Definitions One of the dangers in outer space is that almost anything
can be used as a weapon. It does not take more than a tiny
rock (or a random piece of space debris) to destroy important
satellites or other devices. The United States argues that
the inability to define space weapons is the main barrier
to a treaty that prevents them.
Russia and China have produced a working paper (CD/1679)
where they discuss definitions of related concepts like Outer
Space, Space Weapons, Space Objects and Peaceful Use of Outer
Space. They also points out that a future PAROS treaty might
not need specific definitions, as it would be so difficult
to reach agreement on them. The Outer Space Treaty and the
Moon Agreement do not have specific definitions and this has
not lead to any legal disputes.
Preventing the placement of weapons in outer
space
During a presentation to the 2007 First Committee, Magnus
Hellgren of Sweden explained some of the different definitions
and issues that have been discussed in developing a potential
treaty on preventing the placement of weapons in outer space
(PPW).
Verification Verification of a PAROS treaty or PPW treaty would be
difficult. Even Russia and China admit that it would be a
complex issue and might have to be postponed in order to move
forward with negotiations. China stated in the Conference
on Disarmament, "Due to the complex nature of verification
of outer space activities, which bears on the security interest
of all countries, as well as to technical and financial constraints
of verification, currently it is extremely difficult to negotiate
a verification provision. For the time being, to put on hold
the verification issue until conditions are ripe, and to negotiate
a treaty without verification provisions could be a practical
alternative."
Russia concurred, "Elaborating the treaty without verification
measures, which could be added at a later stage, might be
a preferable option. Transparency and Confidence Building
Measures could, for a certain period of time, compensate for
the lack of verification measures in the new treaty."

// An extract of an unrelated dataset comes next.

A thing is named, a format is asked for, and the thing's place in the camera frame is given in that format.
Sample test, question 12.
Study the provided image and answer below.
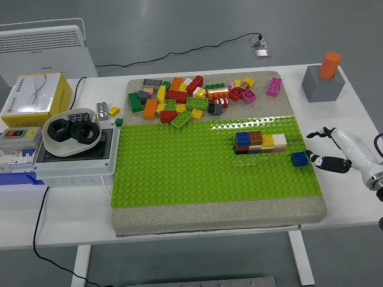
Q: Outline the thin black cable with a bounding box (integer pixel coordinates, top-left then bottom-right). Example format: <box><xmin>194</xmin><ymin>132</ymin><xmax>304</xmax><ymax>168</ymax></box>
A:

Transparency and confidence-building measures
Transparency and confidence-building measures (CBMs) are a
good step towards enhancing trust and international cooperation
among states. They facilitate management of situations which
could otherwise lead to international tension. Most states
acknowledge that Confidence Building Measures do not replace
verification but may function as a start to a step-by-step
approach on preventing the weaponization of outer space. Working
paper (CD/1778)
was presented by Russia and China to the CD, suggesting different
types of CBMs, including: exchanges of information, demonstrations,
notifications, consultations and thematic workshops.
Recent
proposals and responses Also see the PDF
fact sheet.
A treaty on the prevention of an arms race
in outer space (PAROS)
Through resolutions
and discussions
within the United Nations, a general agreement has developed
that an arms race in outer space should be prevented. However,
due to the structure of the international legal regime and
to the objection of a (very) few states, a treaty has not
yet been negotiated to comprehensively prevent the deployment
of weapons in space or to prevent an arms race in outer space.
The United States systematically argues that an arms race
in outer space does not yet exist, and it is therefore unnecessary
to take action on the issue. The rest of the international
community agrees that, because there is not yet an arms race,
now is the time to prevent weaponization of space.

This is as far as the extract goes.